J Biomed Opt. 2013 Oct;18(10):106005. doi: 10.1117/1.JBO.18.10.106005.
Optoacoustic (photoacoustic) mesoscopy aims at high-resolution optical imaging of anatomical, functional, and cellular parameters at depths that go well beyond those of optical-resolution optical or optoacoustic microscopy i.e., reaching several millimeters in depth. The approach utilizes tomography to achieve ultrasonic-diffraction resolution and operates at high-ultrasound frequencies (20 to 200 MHz) induced by few-nanosecond laser pulse excitation of tissues. We investigated here the performance of optoacoustic mesoscopy implemented at 24 MHz center frequency and its ability to resolve optical absorption contrast in the mouse kidney ex vivo. The developed system achieved better than 30 μm in-plane resolution and 110 μm elevation resolution over a cylindrical volume of 9-mm diameter and 9-mm height. This unprecedented combination of resolution and depth was achieved by implementing a translate-rotate detection geometry and by tomographic reconstruction. The approach yielded images of optically absorbing structures with a level of detail never-before visualized in an intact mouse kidney and allows insights into their unperturbed architecture. We discuss the ability to offer multispectral acquisitions and enable in vivo imaging.

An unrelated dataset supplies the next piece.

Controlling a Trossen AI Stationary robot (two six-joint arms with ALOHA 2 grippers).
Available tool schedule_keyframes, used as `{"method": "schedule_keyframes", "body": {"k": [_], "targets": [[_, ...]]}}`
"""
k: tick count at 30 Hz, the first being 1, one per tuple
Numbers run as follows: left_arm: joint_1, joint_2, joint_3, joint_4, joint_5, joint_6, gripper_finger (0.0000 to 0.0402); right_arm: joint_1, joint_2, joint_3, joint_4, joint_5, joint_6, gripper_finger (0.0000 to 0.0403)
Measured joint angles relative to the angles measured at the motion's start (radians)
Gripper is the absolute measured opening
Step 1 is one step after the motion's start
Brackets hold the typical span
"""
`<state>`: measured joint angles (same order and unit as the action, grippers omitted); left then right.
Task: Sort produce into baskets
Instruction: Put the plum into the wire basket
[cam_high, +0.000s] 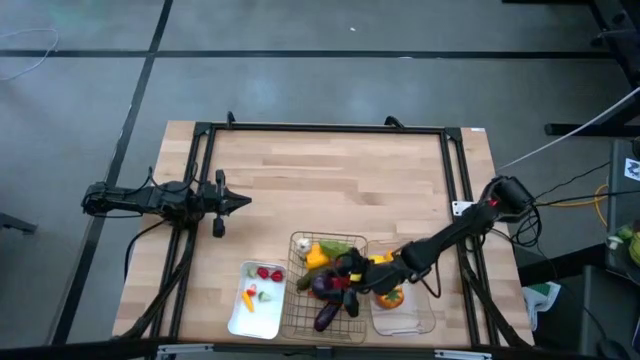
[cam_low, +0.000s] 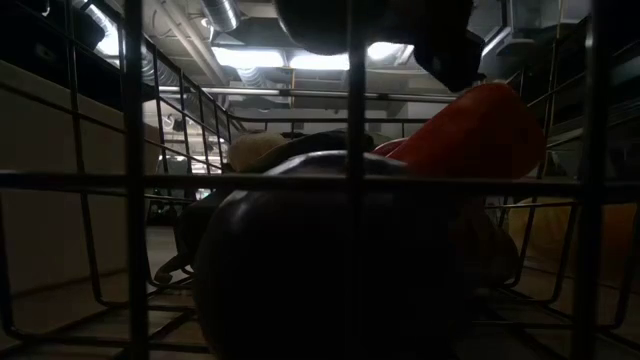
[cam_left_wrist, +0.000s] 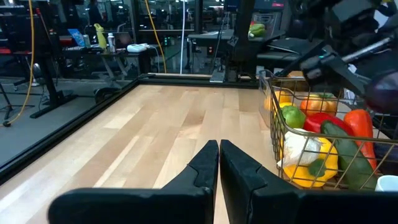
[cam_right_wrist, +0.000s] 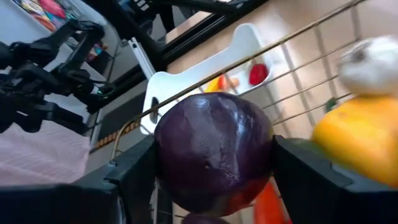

光声(光声)介观成像旨在对解剖学、功能和细胞参数进行高分辨率光学成像,其深度远远超过光学分辨率光学或光声显微镜的深度,即达到数毫米的深度。该方法利用层析成像来实现超声衍射分辨率,并在组织的纳秒激光脉冲激发下以高超声频率(20 至 200 MHz)运行。我们在这里研究了在 24 MHz 中心频率下实现的光声介观成像的性能及其在离体小鼠肾脏中分辨光学吸收对比度的能力。所开发的系统在 9 毫米直径和 9 毫米高的圆柱体内实现了优于 30 μm 的面内分辨率和 110 μm 的高度分辨率。这种前所未有的分辨率和深度的组合是通过实现平移-旋转检测几何结构和层析重建来实现的。该方法生成了以前在完整的小鼠肾脏中从未可视化过的具有详细程度的吸收结构图像,并允许深入了解其未受干扰的结构。我们讨论了提供多光谱采集和实现体内成像的能力。